“Hai orang-orang yang beriman, peliharalah dirimu dan keluargamu dari api neraka yang bahan bakarnya adalah manusia dan batu”. (QS. At-Tahrim: 6)
Kisah nyata ini, terjadi di
sebuah komunitas ilmu dan dakwah. Yang mana ada seorang istri dari mereka yang
sudah menikah bertahun-tahun, namun belum bisa membaca surat Al-Fatihah.
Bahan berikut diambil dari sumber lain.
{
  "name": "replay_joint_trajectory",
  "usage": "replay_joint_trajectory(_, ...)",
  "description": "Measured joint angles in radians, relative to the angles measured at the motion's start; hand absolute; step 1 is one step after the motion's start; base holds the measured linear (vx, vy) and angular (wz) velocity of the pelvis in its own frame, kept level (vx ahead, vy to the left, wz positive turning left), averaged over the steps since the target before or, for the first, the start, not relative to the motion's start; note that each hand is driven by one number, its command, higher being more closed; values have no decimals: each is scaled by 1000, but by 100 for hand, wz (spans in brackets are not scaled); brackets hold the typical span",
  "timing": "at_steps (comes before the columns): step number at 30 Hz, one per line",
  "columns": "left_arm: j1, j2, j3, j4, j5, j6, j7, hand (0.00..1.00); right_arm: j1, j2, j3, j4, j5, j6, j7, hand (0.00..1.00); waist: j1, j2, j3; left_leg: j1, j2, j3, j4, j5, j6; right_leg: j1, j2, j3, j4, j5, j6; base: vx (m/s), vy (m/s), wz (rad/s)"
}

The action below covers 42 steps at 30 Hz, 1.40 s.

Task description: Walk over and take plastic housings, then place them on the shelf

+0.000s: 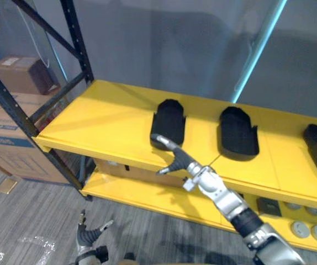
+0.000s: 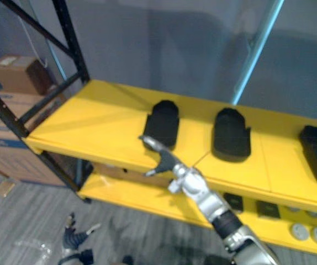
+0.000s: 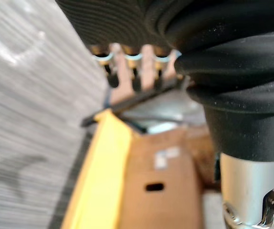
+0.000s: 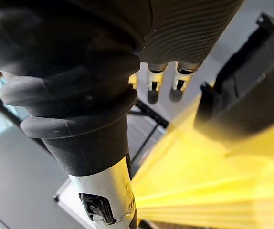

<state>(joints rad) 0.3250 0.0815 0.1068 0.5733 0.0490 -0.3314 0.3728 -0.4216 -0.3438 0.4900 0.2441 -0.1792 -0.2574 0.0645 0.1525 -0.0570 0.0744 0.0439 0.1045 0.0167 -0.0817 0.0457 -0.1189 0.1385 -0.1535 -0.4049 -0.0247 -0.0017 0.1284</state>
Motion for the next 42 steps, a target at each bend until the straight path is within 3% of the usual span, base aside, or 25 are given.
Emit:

Bukan
hanya tidak mengenal tajwid, Al-Fatihah yang tanpanya sholat tidak syah,
ia tidak hafal dan terbata-bata membacanya.
Padahal konon sang suami
adalah seorang kandidat doktor ilmu agama. Pemahaman dan komitmen dakwahnya
juga tidak diragukan. Entah karena terlalu rajin menulis desertasi atau sibuk
berdakwah, musibah itu benar-benar terjadi dalam keluarganya.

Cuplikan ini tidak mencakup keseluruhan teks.